It was an old-style brick dwelling of two stories and attic on the northern fringe of Mulberry—the only house in the street whose front was not gridironed with fire escapes. The low stoop, iron railing, and massive dadoes, the Ionian door columns of hard wood, the domed vestibule and generous width, marked it a rare survivor of the building era that passed with the stagecoach and the Knickerbocker—a well-preserved ghost of the quarter’s bygone fashion and respectability.

Bertino looked up and read in bold text upon a well-polished brass doorplate the assuring name, “Di Bello.”

Grazie mille,” he said to his guide. “I am too poor to make you a present. Grazie mille.

The other made off with a long face, but protesting that he had not expected a present for such a small service.

Heartened by the nearness of a friend, Bertino gave the heavy bell handle a stout pull. Decorously and without undue promptness the broad-panelled oak swung narrowly, and the mountaineer looked into the stern complacency of his aunt Carolina’s eyes. He was too young to remember this smug dame of closing forty, who had gone from Cardinali twelve years before to become perpetua[A] in the Mulberry parish rectory. That peaceful career she had forsaken, for reasons of which we may learn; but the eight years of churchdom were still in her head. Nor had she ever lost the outward badge. She was rotund and well-coloured, monastic of mien, and sleek as a cathedral rat.

“Who are you?” she asked, scanning the lad from his hobnailed soles to the turkey feather in his hat.

“I am Bertino Manconi, nephew of Signor Giorgio Di Bello,” he answered proudly, unabashed by her poignant stare. “Are you Angelica the cook?”

When her breath came free she said: “But it was to-morrow—Monday.” His arrival one day ahead of the appointed time shocked her rubric sense of order and ignored her ritual of coming events. “And you come to the door like a Sicilian, baggage in hand and——”

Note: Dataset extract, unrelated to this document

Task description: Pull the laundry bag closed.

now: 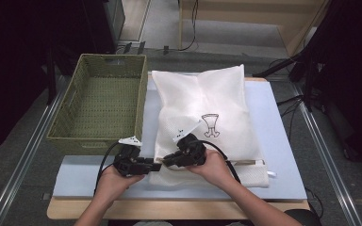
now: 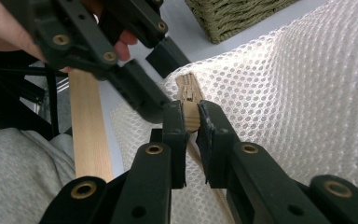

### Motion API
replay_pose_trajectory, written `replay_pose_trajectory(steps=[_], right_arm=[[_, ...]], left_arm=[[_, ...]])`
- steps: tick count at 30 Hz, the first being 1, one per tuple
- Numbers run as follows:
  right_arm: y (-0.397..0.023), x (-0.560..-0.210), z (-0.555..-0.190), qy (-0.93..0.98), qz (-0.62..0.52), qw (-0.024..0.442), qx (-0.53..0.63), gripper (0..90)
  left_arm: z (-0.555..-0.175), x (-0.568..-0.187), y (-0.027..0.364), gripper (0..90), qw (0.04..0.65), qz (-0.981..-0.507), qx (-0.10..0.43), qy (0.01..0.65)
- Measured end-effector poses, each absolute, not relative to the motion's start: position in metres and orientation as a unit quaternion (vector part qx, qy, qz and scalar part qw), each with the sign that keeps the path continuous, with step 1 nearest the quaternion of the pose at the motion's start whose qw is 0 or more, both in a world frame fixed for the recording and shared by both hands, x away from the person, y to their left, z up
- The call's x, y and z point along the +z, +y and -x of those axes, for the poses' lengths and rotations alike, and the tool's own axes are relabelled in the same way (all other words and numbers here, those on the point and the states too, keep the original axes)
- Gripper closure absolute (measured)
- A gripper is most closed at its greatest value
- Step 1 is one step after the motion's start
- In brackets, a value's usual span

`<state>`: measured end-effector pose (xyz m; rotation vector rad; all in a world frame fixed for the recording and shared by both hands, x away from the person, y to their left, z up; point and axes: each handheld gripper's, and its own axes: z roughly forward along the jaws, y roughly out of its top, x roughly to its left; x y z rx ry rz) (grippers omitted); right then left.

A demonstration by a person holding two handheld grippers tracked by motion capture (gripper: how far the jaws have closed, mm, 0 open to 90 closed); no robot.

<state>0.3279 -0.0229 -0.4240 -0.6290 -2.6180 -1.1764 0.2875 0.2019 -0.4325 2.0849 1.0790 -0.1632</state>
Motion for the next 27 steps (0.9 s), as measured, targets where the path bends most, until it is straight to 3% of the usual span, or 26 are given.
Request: replay_pose_trajectory(steps=[3, 6, 11, 19, 27], right_arm=[[-0.022, -0.424, -0.327, -0.887, 0.212, 0.099, -0.398, 82.3], [-0.022, -0.425, -0.326, -0.89, 0.205, 0.095, -0.396, 82.3], [-0.021, -0.426, -0.326, -0.892, 0.207, 0.087, -0.393, 82.3], [-0.021, -0.427, -0.327, -0.891, 0.207, 0.087, -0.393, 81.4], [-0.019, -0.424, -0.323, -0.893, 0.2, 0.07, -0.396, 82.6]], left_arm=[[-0.288, -0.431, 0.201, 80.9, 0.383, -0.82, -0.066, 0.421], [-0.287, -0.429, 0.201, 83.9, 0.379, -0.821, -0.058, 0.422], [-0.289, -0.429, 0.202, 77.4, 0.383, -0.819, -0.06, 0.423], [-0.288, -0.425, 0.2, 85.8, 0.382, -0.823, -0.054, 0.417], [-0.285, -0.422, 0.206, 86.3, 0.399, -0.807, -0.062, 0.431]])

“Ha! Welcome to my house!” cried a hearty voice at the head of the stairs. “A hundred welcomes, caro nephew! But what a stupendous height! Step aside, my sister, and bid the giant enter. How is this? At the parish house did they teach you to make friends wait outside? Well, it is not so at Casa Di Bello. So you are a day ahead? Well, so much the better. Ah, what a fine voyage you must have had!”

It was no longer a voice on the upper floor, but the form and substance of a bush-headed, chubby man of dawning fifty, whose prodigious King Humbert mustache quaked as he puffed down the staircase as best his short legs would permit. He threw himself upon Bertino, who had to stoop a little to receive a resonant salutation on each cheek. Then Carolina bestowed a pair of stony kisses, first remarking with wooden seemliness, “Welcome, my nephew.”